*What you have to do*
Please return, exactly and only, the lines beginning at the top of the entries below and ending with the line containing "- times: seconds"; keep out the pictures.

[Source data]
══════════
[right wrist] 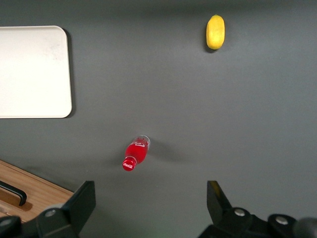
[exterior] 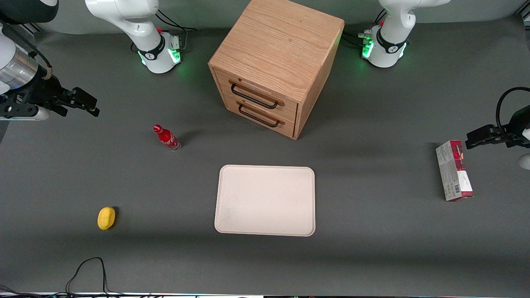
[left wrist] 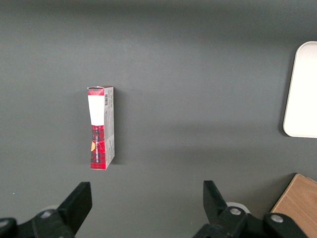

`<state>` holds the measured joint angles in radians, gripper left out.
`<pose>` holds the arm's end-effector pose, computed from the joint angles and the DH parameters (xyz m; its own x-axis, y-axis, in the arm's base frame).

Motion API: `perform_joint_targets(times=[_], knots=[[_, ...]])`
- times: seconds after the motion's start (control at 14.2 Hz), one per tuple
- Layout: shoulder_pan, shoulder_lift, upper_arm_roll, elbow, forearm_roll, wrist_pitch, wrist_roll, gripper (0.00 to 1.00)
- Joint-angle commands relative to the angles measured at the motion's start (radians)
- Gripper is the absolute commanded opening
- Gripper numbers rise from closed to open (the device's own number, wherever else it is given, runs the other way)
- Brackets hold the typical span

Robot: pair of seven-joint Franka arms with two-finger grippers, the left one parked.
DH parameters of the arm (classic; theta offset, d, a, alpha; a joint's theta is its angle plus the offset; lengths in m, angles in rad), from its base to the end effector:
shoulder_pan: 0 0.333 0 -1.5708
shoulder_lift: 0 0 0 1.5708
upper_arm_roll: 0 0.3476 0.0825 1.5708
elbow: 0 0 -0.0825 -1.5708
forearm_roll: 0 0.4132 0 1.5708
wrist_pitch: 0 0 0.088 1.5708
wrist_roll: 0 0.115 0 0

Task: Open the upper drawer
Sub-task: 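Move the right gripper toward the upper drawer's dark bar handle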

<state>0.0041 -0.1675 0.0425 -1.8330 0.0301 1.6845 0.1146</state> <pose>0.5320 0.0297 0.6192 0.9973 -0.0718 0.0161 -0.0714 -0.9971 -0.0249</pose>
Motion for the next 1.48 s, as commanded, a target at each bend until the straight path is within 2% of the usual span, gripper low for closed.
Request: perform_joint_targets(times=[0.0,0.35,0.56,1.06,1.27,1.34,1.41], knots=[[0.007,-0.003,-0.003,0.018,-0.019,-0.023,0.011,1.0],[0.025,0.077,0.035,0.099,-0.013,-0.023,0.014,1.0],[0.036,0.118,0.146,0.156,-0.007,-0.023,0.028,1.0],[0.056,0.25,0.486,0.279,-0.015,-0.035,-0.013,1.0],[0.057,0.286,0.572,0.278,-0.009,-0.046,-0.279,1.0],[0.056,0.316,0.577,0.276,0.016,-0.048,-0.338,1.0],[0.056,0.345,0.577,0.276,0.074,-0.055,-0.372,1.0]])
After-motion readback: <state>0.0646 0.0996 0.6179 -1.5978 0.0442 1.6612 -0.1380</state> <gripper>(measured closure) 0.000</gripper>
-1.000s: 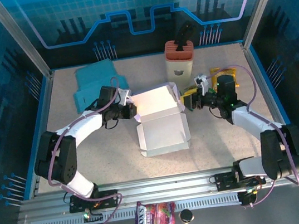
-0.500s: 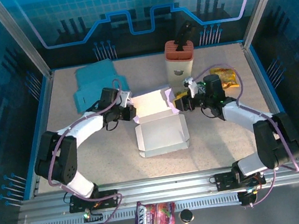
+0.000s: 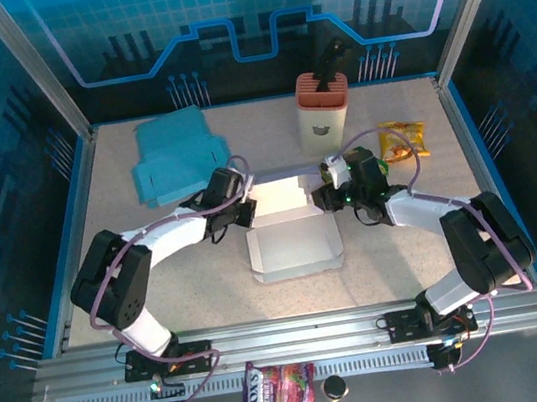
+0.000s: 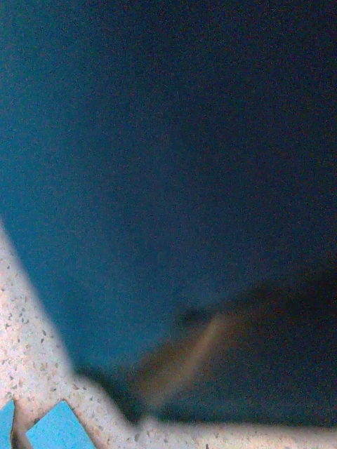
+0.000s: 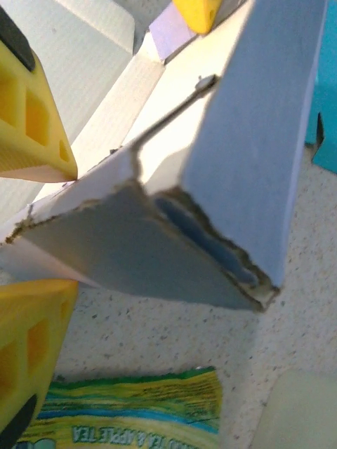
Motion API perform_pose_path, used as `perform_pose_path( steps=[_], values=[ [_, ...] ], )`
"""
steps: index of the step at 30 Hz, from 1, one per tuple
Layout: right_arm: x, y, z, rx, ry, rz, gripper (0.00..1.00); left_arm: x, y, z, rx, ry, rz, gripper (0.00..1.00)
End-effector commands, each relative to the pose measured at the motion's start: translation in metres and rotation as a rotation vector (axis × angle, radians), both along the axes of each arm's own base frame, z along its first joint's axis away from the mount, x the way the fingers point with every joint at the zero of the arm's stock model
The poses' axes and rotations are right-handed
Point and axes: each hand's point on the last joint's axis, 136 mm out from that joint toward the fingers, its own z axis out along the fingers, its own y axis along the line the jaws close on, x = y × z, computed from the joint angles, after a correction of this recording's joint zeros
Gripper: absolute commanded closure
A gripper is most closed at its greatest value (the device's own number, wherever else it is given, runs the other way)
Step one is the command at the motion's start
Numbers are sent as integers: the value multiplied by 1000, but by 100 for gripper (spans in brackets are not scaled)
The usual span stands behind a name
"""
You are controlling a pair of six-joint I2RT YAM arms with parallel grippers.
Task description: Fold the paper box
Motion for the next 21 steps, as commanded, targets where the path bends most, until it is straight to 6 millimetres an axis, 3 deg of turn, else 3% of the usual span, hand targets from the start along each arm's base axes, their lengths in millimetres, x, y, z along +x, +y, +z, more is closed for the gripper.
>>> perform_pose_path(
  steps=[1,21],
  values=[
    [8,0,0,-7,-52,-41,59,1,-2,1,61,-84,6,100],
    [15,-2,-14,-54,-189,-144,64,-14,-7,-17,111,-143,25,100]
  ],
)
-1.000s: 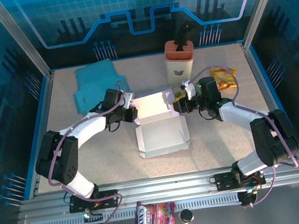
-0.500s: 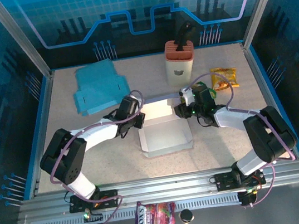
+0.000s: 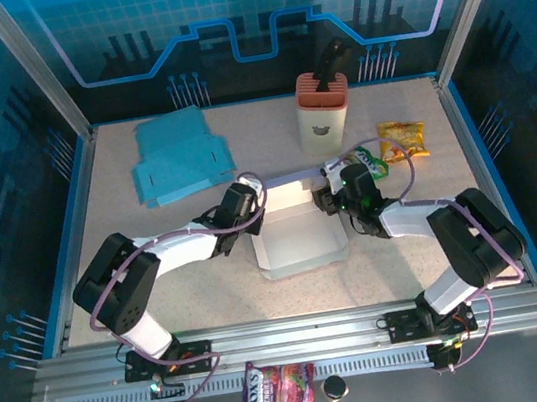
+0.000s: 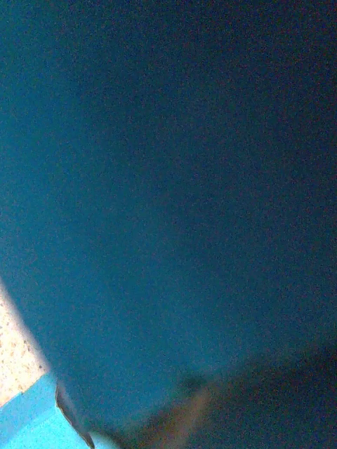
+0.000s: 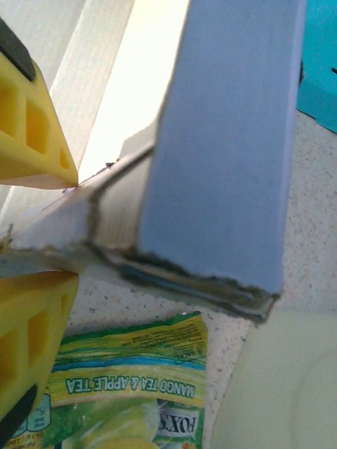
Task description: Fold the paper box
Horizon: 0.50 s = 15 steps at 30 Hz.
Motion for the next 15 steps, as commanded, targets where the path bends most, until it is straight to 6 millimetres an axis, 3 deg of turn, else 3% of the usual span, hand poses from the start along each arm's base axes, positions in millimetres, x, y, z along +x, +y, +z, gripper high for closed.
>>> perform_pose_path(
  steps=[1,10,15],
  values=[
    [1,6,0,21,-46,-4,65,-12,1,-15,26,36,-14,100],
    [8,14,-3,18,-90,-12,76,-14,2,-17,49,36,-8,100],
    [6,13,-6,-22,-101,-29,83,-14,0,-21,50,49,16,95]
  ],
)
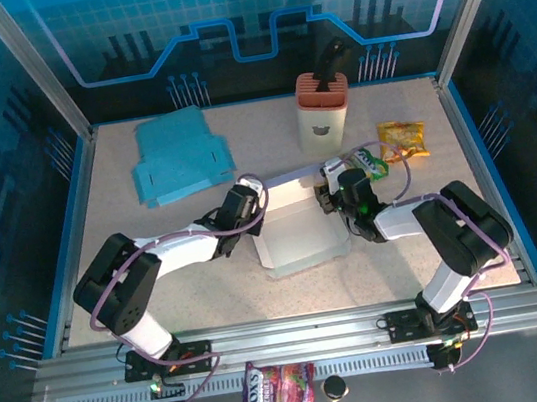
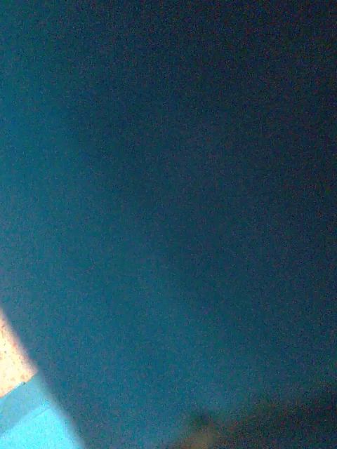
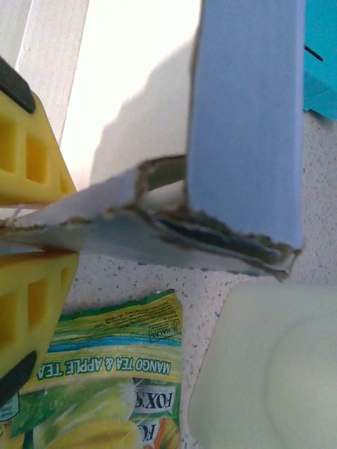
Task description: Fold the paper box
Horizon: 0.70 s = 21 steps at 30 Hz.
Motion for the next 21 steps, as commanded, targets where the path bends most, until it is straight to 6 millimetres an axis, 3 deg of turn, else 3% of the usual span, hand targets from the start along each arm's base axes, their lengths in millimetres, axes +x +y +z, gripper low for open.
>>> perform_pose_path(
  steps=[1,8,21],
  values=[
    [-8,14,-4,-12,-14,40,85,-12,0,-21,34,69,10,93],
    [-10,14,-6,-52,-21,13,100,-8,-5,-18,-14,79,69,90],
    [-18,5,-20,-162,60,-211,100,-5,-12,-15,-98,96,139,87]
  ],
)
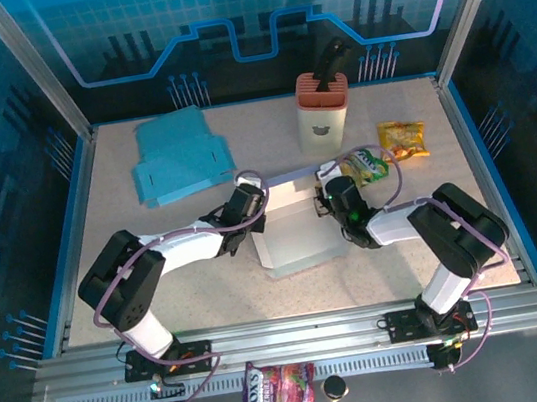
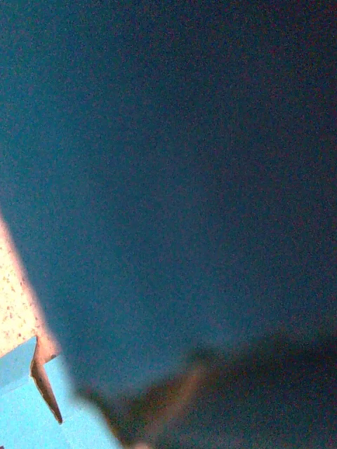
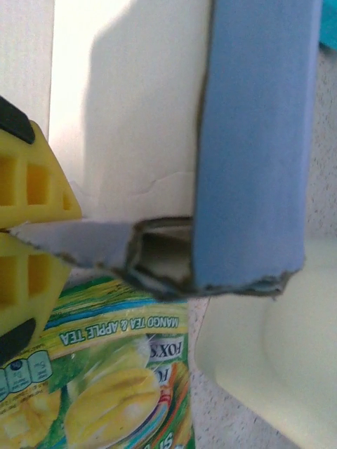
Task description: Fold the paper box
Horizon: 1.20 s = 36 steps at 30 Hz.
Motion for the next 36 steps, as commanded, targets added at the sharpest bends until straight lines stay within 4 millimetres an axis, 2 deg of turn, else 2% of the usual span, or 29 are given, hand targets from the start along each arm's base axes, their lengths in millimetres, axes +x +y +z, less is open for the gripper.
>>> perform_pose_path(
  steps=[1,3,6,9,24,30,34,36],
  values=[
    [-15,4,-23,-34,103,-59,100,-8,-11,-15,-38,63,-4,87],
    [-17,3,-22,-27,117,-101,100,-9,-13,-15,-50,65,-3,86],
    [-20,14,-17,-18,105,-83,100,-10,-14,-17,-65,72,-6,83],
    [-22,21,-15,-31,72,-49,100,-11,-14,-20,-69,79,-6,86],
    [-30,25,-17,-48,38,-40,100,-16,-24,-29,-162,113,8,87],
    [-31,19,-17,-80,91,-134,100,-12,-26,-30,-172,119,48,92],
    [-39,5,-18,-139,173,-275,100,-10,-26,-33,-157,120,81,100],
    [-41,1,-13,-172,218,-359,100,-9,-25,-33,-143,122,94,100]
  ],
)
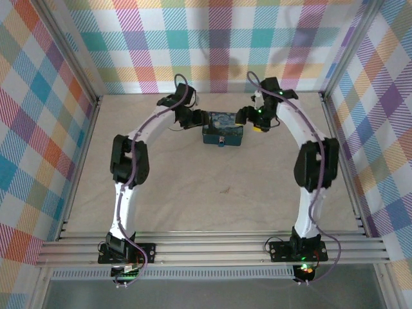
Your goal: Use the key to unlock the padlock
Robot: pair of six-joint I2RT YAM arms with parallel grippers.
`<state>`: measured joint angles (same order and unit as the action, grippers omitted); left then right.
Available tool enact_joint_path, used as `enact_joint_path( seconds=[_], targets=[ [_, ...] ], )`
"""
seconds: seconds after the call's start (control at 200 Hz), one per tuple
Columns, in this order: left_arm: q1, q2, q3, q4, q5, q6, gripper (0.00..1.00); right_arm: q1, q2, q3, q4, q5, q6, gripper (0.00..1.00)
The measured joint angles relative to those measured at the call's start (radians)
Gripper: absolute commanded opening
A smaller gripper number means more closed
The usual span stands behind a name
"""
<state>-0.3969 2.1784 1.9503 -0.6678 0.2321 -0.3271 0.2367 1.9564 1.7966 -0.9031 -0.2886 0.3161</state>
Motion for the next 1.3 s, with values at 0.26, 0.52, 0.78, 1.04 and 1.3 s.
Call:
enact_joint_path(
  seconds=[0.26, 0.52, 0.78, 1.04, 1.3],
  targets=[
    [-0.062, -0.307, -0.388, 0.045, -0.105, -0.003, 0.55, 0.008, -0.362, -0.546, 0.162, -0.027, 0.129, 0.79],
    [-0.298, -0.37, -0.653, 0.082, -0.156, -0.036, 0.51, 0.064, -0.413, -0.844, 0.266, -0.02, 0.254, 0.78],
    [-0.544, -0.382, -0.697, 0.133, -0.188, -0.01, 0.47, 0.088, -0.434, -0.988, 0.461, -0.031, 0.354, 0.76],
    [-0.562, -0.325, -0.629, 0.148, -0.209, 0.006, 0.43, 0.092, -0.56, -1.08, 0.481, -0.008, 0.38, 0.76],
    [-0.571, -0.242, -0.599, 0.144, -0.216, 0.006, 0.42, 0.092, -0.596, -1.118, 0.48, 0.002, 0.384, 0.75]
  ],
)
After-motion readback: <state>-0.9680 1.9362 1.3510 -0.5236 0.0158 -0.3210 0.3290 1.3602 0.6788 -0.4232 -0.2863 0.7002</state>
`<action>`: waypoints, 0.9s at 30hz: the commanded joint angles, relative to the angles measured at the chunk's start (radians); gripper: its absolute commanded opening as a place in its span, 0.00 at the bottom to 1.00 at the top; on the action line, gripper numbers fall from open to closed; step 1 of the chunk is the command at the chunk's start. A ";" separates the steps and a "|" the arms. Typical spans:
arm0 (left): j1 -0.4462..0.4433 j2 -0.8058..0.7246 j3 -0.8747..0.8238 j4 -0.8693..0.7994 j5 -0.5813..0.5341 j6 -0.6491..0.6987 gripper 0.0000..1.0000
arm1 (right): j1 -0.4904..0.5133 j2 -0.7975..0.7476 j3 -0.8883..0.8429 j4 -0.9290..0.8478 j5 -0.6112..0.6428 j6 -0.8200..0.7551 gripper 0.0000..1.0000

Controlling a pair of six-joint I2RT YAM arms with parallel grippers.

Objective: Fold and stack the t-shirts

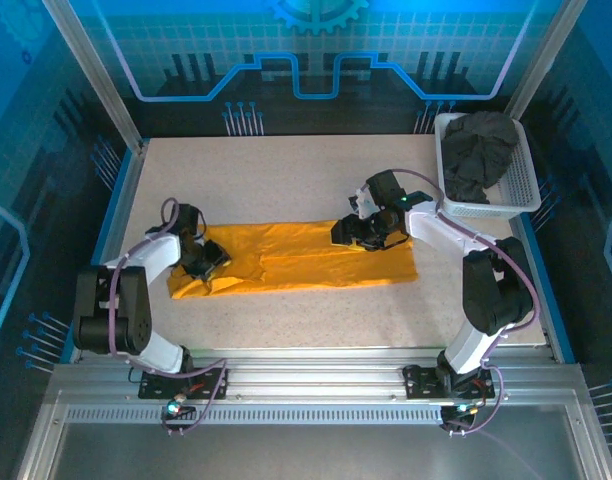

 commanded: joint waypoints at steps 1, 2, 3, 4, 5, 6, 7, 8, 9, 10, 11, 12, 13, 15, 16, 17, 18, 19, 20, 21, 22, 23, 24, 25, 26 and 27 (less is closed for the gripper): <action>-0.050 -0.085 -0.081 -0.046 0.043 -0.023 0.40 | 0.000 -0.016 0.009 0.018 -0.042 0.014 0.58; -0.064 -0.110 -0.111 -0.052 0.049 -0.039 0.39 | 0.002 -0.010 0.014 0.021 -0.042 0.016 0.58; -0.077 -0.134 -0.137 -0.064 0.048 -0.055 0.39 | 0.004 -0.004 0.020 0.023 -0.044 0.019 0.58; -0.083 -0.155 -0.156 -0.071 0.048 -0.066 0.39 | 0.004 0.002 0.025 0.028 -0.046 0.022 0.58; -0.086 -0.175 -0.180 -0.077 0.055 -0.078 0.38 | 0.007 0.010 0.029 0.032 -0.047 0.026 0.58; -0.086 -0.192 -0.196 -0.079 0.065 -0.086 0.38 | 0.007 0.015 0.035 0.034 -0.049 0.027 0.58; -0.086 -0.204 -0.201 -0.087 0.072 -0.086 0.38 | 0.008 0.020 0.039 0.035 -0.048 0.029 0.58; -0.086 -0.216 -0.193 -0.107 0.069 -0.083 0.37 | 0.010 0.025 0.044 0.035 -0.048 0.030 0.57; -0.086 -0.231 -0.174 -0.135 0.056 -0.073 0.37 | 0.011 0.030 0.049 0.034 -0.050 0.030 0.57; -0.085 -0.248 -0.151 -0.163 0.036 -0.061 0.37 | 0.012 0.032 0.052 0.034 -0.048 0.029 0.57; -0.084 -0.264 -0.123 -0.184 0.014 -0.054 0.37 | 0.014 0.034 0.055 0.032 -0.049 0.029 0.57; -0.084 -0.284 -0.092 -0.208 -0.012 -0.048 0.37 | 0.014 0.033 0.056 0.031 -0.049 0.027 0.57; -0.083 -0.302 -0.063 -0.232 -0.047 -0.047 0.39 | 0.015 0.034 0.058 0.029 -0.048 0.027 0.57; -0.081 -0.321 -0.022 -0.276 -0.115 -0.061 0.47 | 0.015 0.035 0.057 0.025 -0.046 0.026 0.57; -0.079 -0.321 -0.007 -0.300 -0.145 -0.078 0.50 | 0.015 0.034 0.055 0.024 -0.046 0.027 0.57; -0.077 -0.321 -0.002 -0.316 -0.166 -0.094 0.52 | 0.015 0.032 0.051 0.028 -0.046 0.030 0.57; -0.072 -0.321 -0.001 -0.331 -0.184 -0.116 0.52 | 0.015 0.030 0.045 0.033 -0.049 0.036 0.57; -0.065 -0.324 -0.008 -0.340 -0.189 -0.140 0.52 | 0.016 0.026 0.040 0.038 -0.050 0.041 0.57; -0.057 -0.325 -0.020 -0.344 -0.189 -0.163 0.52 | 0.017 0.025 0.035 0.043 -0.050 0.044 0.57; -0.047 -0.329 -0.037 -0.343 -0.178 -0.192 0.52 | 0.019 0.022 0.029 0.046 -0.050 0.047 0.57; -0.043 -0.332 -0.050 -0.338 -0.169 -0.211 0.51 | 0.021 0.019 0.025 0.048 -0.050 0.049 0.57; -0.043 -0.335 -0.065 -0.331 -0.160 -0.225 0.51 | 0.021 0.016 0.020 0.052 -0.050 0.050 0.57; -0.044 -0.337 -0.081 -0.325 -0.156 -0.241 0.50 | 0.023 0.015 0.015 0.055 -0.050 0.053 0.57; -0.043 -0.338 -0.097 -0.318 -0.151 -0.255 0.50 | 0.024 0.013 0.011 0.058 -0.050 0.055 0.57; -0.043 -0.338 -0.114 -0.308 -0.150 -0.269 0.51 | 0.025 0.014 0.007 0.063 -0.053 0.058 0.57; -0.043 -0.337 -0.134 -0.289 -0.139 -0.280 0.51 | 0.027 0.013 0.004 0.068 -0.059 0.061 0.57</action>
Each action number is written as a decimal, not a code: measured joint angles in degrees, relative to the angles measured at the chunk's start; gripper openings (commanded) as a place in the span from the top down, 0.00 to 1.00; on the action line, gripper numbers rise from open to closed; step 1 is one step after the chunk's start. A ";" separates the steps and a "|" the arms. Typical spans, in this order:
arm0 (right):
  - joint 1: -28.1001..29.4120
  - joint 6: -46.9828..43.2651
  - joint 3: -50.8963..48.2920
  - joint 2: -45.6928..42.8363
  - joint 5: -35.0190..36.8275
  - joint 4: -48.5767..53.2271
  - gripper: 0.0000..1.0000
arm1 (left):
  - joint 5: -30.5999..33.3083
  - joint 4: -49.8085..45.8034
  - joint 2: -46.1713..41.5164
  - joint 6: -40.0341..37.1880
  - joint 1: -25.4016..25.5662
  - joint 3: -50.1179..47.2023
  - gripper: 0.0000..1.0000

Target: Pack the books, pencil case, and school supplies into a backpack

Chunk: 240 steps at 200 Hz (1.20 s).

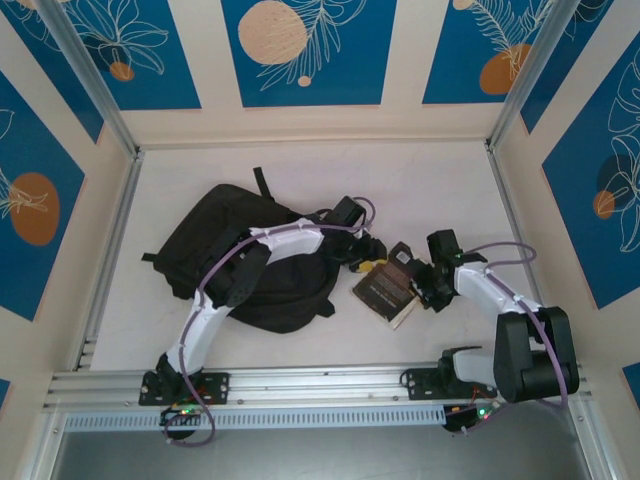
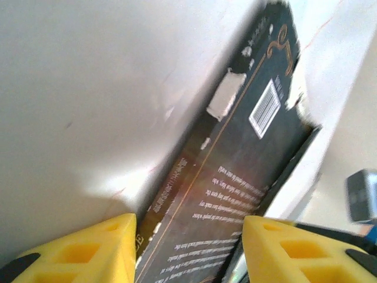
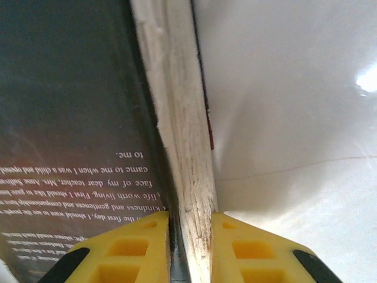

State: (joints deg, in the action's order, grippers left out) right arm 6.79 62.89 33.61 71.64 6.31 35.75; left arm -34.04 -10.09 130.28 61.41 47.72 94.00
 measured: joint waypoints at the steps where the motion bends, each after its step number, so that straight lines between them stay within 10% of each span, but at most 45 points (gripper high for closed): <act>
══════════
*Answer to this problem*
[right wrist] 
[exterior] 
[left wrist] 

`<state>` holds the measured joint angles in radians, gripper left out.
`<pose>` holds the arm's end-effector pose, computed from the joint angles and the DH parameters (xyz m; its own x-axis, y-axis, in the arm's base frame).

Motion API: `perform_joint_targets(times=[_], knots=[[_, ...]])`
- times: seconds after the motion's start (control at 14.2 Hz), one per tuple

With the answer given, the exercise is complete.